There have been many reported studies of ET in patients with HFREF,(1218) most of which have shown significant improvements in exercise performance, but similar studies in HFPEF have been relatively lacking. In general, the present results regarding exercise capacity and QOL mirror those observed in HFREF patients, as well as those of Smart et al in patients with dyspnea and Doppler diastolic dysfunction.(19) The present study significantly extends the previously available literature. It examined older HFPEF patients who were well characterized, had severe exercise intolerance similar to age-matched HFREF patients,(9) and who were closely representative of HFPEF patients reported in large, population-based observational studies with respect to age, gender, and other key characteristics.(37) The patients’ mean age of 70 ± 5 years (range = 60–80 yrs) was 5 years greater than the patients studied by Smart et al(19) and was 10 years greater than reported in most studies of ET in HFREF.(13;15) The present study employed a randomized, controlled, single-blind design. Blinding is an important design feature given that exercise and QOL outcomes have a significant degree of subjectivity and susceptibility to observer bias. Notably, blinding has usually not been used in reported studies of ET.(1315;18)

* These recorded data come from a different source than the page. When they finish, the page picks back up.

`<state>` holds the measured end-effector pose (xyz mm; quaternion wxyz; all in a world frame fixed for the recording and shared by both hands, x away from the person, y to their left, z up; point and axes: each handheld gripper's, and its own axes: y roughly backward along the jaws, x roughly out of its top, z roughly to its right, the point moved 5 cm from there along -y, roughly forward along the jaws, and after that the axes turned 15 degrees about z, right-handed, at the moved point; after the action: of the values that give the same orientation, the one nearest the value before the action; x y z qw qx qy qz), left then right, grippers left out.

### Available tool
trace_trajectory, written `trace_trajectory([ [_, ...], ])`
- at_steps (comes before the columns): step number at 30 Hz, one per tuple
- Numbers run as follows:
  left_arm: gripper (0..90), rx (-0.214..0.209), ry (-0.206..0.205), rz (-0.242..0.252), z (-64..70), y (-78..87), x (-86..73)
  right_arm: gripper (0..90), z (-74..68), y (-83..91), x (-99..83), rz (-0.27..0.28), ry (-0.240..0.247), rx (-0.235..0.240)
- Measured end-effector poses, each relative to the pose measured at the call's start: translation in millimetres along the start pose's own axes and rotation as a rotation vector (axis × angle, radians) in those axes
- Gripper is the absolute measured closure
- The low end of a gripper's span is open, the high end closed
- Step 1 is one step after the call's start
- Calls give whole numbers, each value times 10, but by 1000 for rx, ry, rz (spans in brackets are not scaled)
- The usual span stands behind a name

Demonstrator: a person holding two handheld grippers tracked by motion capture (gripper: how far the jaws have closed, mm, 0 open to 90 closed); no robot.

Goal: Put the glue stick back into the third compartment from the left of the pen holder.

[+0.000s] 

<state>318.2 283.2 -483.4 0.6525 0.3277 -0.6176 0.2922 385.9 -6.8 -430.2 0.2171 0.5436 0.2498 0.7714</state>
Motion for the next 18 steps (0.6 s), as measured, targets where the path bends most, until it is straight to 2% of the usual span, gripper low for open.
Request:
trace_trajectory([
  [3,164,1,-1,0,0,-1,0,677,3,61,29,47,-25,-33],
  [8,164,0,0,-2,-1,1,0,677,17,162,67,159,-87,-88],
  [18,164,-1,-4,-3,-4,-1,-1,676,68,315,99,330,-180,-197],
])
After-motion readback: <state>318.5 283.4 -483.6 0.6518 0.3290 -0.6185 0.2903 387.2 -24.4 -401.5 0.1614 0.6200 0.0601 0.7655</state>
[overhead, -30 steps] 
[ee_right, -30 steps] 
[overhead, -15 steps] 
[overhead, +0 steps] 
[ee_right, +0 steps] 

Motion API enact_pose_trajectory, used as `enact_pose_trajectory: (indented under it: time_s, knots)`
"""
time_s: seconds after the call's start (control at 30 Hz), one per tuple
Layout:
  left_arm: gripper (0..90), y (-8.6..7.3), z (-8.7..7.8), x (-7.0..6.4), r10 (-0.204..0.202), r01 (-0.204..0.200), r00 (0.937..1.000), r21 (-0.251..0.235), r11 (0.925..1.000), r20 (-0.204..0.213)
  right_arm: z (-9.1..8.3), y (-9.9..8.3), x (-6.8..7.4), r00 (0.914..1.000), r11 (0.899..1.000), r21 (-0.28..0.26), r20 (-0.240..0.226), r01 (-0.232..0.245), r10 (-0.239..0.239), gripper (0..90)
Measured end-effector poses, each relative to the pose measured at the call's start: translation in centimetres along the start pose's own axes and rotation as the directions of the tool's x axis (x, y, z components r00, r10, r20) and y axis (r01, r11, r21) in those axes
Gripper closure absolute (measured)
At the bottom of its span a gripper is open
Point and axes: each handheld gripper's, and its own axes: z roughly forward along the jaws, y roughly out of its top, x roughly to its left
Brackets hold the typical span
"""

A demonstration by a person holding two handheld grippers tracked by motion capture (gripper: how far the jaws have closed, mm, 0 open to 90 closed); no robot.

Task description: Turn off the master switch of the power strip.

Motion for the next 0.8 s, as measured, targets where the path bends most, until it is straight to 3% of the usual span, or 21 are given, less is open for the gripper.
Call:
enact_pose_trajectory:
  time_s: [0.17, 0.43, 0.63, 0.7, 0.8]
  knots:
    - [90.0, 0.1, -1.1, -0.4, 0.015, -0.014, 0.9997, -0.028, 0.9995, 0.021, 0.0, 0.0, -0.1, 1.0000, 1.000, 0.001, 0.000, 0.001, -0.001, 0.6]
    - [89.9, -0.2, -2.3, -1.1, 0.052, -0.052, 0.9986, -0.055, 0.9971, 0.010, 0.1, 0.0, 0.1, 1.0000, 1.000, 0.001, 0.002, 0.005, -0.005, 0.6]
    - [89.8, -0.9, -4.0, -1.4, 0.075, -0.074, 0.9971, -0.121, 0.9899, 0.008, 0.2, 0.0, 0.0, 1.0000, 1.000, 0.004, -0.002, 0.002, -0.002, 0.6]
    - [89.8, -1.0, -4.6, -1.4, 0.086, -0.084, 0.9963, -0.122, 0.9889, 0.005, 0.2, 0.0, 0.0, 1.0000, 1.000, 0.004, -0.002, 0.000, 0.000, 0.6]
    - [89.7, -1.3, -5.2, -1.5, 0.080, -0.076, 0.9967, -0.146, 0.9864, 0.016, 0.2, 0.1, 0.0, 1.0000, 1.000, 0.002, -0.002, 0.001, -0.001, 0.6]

The few large medication trials in HFPEF for mortality outcomes have had disappointing results.(3841) A number of smaller medication studies have focused on exercise capacity in HFPEF or in patients with Doppler diastolic dysfunction and these have had varying results.(23;24;4245) In our recently reported trial of enalapril in older HFPEF patients, we found no improvement in exercise capacity.(24) In HFREF, gains in exercise capacity from medications have usually been relatively modest and on average less than with ET. In the large multi-center HF-ACTION trial of ET in HFREF, peak VO2 increased by 4%.(15) In a trial that was conducted parallel to the present study and was similarly designed, we observed no significant effect of ET on peak VO2 in older HFREF patients.(14) Against this background, the 17% increase in exercise capacity from ET in the present study is substantial and is similar to that reported in prior studies of middle-aged patients with HFREF.(13) The 2.3 ml/kg/min improvement in peak VO2 substantially exceeded the 1.0 ml/kg/min threshold that is customarily considered clinically significant. This improvement is also clinically meaningful since peak VO2 at baseline in patients randomized to ET was 13.8 ml/kg/min, below the threshold of 15.0 ml/kg/min usually associated with independence in the full range of activities in elderly persons, and after ET was 16.1 ml/kg/min, above this threshold.(46)

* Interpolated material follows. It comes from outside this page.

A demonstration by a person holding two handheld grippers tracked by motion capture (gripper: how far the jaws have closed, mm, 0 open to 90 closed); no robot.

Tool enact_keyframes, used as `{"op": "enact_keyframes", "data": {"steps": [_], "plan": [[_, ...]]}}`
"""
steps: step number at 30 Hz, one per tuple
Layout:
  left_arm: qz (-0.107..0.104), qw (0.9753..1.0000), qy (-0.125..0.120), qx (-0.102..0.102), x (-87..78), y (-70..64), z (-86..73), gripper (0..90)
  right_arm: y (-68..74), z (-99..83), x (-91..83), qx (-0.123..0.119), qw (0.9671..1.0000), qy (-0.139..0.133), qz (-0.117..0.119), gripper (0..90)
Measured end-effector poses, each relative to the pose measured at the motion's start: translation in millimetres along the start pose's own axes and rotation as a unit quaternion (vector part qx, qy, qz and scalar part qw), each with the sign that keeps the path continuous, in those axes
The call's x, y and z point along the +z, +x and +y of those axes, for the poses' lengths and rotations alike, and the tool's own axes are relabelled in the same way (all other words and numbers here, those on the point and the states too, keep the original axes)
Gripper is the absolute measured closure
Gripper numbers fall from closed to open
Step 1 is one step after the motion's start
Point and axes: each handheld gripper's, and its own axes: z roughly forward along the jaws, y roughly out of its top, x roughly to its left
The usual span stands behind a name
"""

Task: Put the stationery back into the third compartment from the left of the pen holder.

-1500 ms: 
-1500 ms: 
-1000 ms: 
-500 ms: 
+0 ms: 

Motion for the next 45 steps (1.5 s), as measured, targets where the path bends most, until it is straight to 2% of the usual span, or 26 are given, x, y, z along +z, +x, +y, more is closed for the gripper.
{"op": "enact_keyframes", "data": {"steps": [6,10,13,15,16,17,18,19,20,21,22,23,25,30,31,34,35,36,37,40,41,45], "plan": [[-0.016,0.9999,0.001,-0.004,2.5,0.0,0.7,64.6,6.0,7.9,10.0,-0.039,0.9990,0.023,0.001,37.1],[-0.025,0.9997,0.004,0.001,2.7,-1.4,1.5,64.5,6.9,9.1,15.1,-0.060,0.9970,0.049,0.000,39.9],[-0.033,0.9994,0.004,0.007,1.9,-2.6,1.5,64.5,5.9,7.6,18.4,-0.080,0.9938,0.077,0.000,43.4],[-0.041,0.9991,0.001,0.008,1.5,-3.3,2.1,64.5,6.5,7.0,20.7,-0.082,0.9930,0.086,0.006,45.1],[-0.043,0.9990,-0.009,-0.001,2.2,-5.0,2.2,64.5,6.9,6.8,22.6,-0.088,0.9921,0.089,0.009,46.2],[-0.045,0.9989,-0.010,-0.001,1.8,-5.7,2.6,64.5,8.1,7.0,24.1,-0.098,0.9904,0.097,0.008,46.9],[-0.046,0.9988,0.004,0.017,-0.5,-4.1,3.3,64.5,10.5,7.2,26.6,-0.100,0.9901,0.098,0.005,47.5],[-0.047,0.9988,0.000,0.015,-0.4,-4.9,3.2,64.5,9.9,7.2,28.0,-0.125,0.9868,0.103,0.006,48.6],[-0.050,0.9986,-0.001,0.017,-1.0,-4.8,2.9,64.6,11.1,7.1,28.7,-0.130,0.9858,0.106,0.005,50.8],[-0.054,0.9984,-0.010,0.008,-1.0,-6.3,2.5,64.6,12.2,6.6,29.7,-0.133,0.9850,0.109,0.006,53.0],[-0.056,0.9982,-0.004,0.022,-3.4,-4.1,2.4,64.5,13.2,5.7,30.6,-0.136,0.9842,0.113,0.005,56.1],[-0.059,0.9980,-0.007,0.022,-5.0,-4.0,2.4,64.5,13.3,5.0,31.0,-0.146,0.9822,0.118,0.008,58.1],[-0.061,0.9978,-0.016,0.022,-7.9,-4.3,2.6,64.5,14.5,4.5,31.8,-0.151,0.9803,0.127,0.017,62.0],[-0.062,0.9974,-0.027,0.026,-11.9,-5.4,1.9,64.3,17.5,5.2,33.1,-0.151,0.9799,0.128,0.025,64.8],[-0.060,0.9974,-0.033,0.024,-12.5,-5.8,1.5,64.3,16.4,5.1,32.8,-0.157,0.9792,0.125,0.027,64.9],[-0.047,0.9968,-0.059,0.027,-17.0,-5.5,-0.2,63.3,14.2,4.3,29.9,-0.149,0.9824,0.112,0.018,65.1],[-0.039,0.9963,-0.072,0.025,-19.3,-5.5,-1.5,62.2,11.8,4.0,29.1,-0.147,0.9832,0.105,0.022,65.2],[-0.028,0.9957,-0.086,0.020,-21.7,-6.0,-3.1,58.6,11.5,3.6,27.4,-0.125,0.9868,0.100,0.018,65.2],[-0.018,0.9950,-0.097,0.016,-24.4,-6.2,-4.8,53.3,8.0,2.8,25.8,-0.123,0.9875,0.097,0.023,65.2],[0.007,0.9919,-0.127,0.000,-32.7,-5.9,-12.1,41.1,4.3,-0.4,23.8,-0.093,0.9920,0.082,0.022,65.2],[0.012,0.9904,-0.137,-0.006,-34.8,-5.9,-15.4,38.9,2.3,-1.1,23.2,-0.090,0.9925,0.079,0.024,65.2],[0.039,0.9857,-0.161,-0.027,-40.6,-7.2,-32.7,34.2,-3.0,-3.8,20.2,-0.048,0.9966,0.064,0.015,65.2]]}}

The present data do not allow definitive elucidation of the mechanism(s) responsible for the improved exercise performance. According to the Fick equation, an increase in VO2 must be due to an increase in either cardiac output (the product of heart rate and stroke volume), arteriovenous oxygen difference, or both.(47) ET studies in HFREF have implicated a variety of mechanisms, including improved peak heart rate, LV function, peripheral vascular function, and skeletal muscle bulk and function.(17;4850) In the present study following ET, peak heart rate, heart rate reserve, peak oxygen pulse, and VAT were significantly increased, implicating increased cardiac output and possibly arteriovenous oxygen difference.

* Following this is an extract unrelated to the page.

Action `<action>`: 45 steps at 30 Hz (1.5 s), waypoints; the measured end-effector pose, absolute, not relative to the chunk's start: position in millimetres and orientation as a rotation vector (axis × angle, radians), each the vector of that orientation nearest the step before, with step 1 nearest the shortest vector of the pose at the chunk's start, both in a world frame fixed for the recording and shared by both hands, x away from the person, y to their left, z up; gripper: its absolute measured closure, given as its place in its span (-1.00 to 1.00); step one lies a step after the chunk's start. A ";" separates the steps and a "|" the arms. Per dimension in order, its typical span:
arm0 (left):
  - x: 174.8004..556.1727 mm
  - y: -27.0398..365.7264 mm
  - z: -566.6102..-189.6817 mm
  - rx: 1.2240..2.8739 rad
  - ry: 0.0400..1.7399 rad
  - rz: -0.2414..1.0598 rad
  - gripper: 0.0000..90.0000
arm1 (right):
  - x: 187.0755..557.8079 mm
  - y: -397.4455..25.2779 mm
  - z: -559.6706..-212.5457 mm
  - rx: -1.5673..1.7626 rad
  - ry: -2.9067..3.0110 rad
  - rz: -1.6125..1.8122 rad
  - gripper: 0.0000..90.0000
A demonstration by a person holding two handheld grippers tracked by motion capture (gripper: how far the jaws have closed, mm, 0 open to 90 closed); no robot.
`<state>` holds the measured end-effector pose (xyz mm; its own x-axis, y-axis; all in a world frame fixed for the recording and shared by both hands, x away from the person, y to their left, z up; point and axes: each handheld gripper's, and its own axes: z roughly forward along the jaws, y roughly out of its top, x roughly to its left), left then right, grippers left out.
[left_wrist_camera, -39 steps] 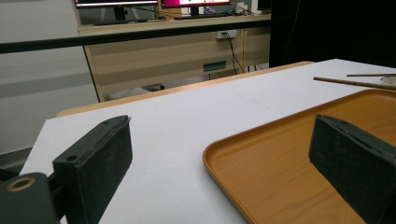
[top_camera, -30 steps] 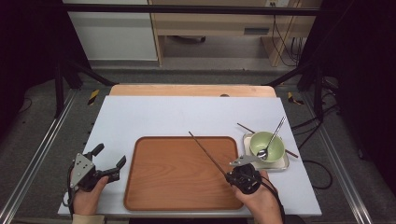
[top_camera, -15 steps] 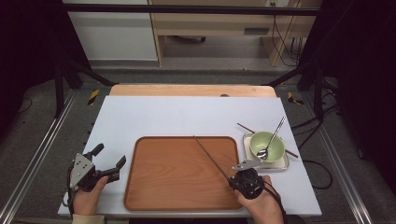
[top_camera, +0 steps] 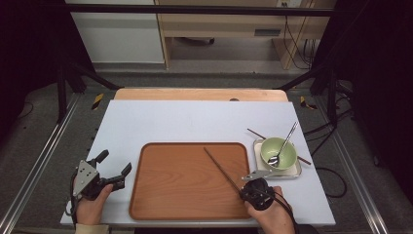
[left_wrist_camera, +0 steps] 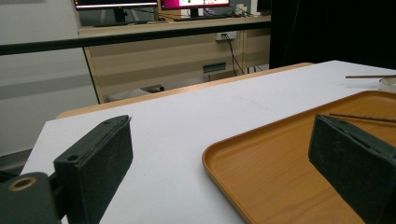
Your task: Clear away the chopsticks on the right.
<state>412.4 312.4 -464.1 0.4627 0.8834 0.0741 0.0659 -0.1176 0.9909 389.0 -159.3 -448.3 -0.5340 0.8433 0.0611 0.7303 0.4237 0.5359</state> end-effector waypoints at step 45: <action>412.9 311.1 -464.6 1.547 0.855 0.861 -0.86 | 409.9 -181.1 -384.6 1.208 2.290 0.921 0.54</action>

We and others have previously shown that relative chronotropic incompetence is frequent among HFPEF patients and contributes to their reduced peak exercise VO2.(29;51) Among the directly measured variables in the present study, the increase in peak heart rate and heart rate reserve due to ET appeared relatively similar in magnitude to the increase in peak VO2. Several studies have reported that ET improves peak heart rate in patients with HF due to reduced EF.(12;52;53) In a meta-analysis of 35 studies, ET resulted in an average increase in peak heart rate of 4 beats per minute or 2.5% of the pre-training level.(53) Keteyian et al reported that peak HR increased by 7% (9 beats/min) and contributed 50% of the effect of the increase in peak VO2 following ET.(52)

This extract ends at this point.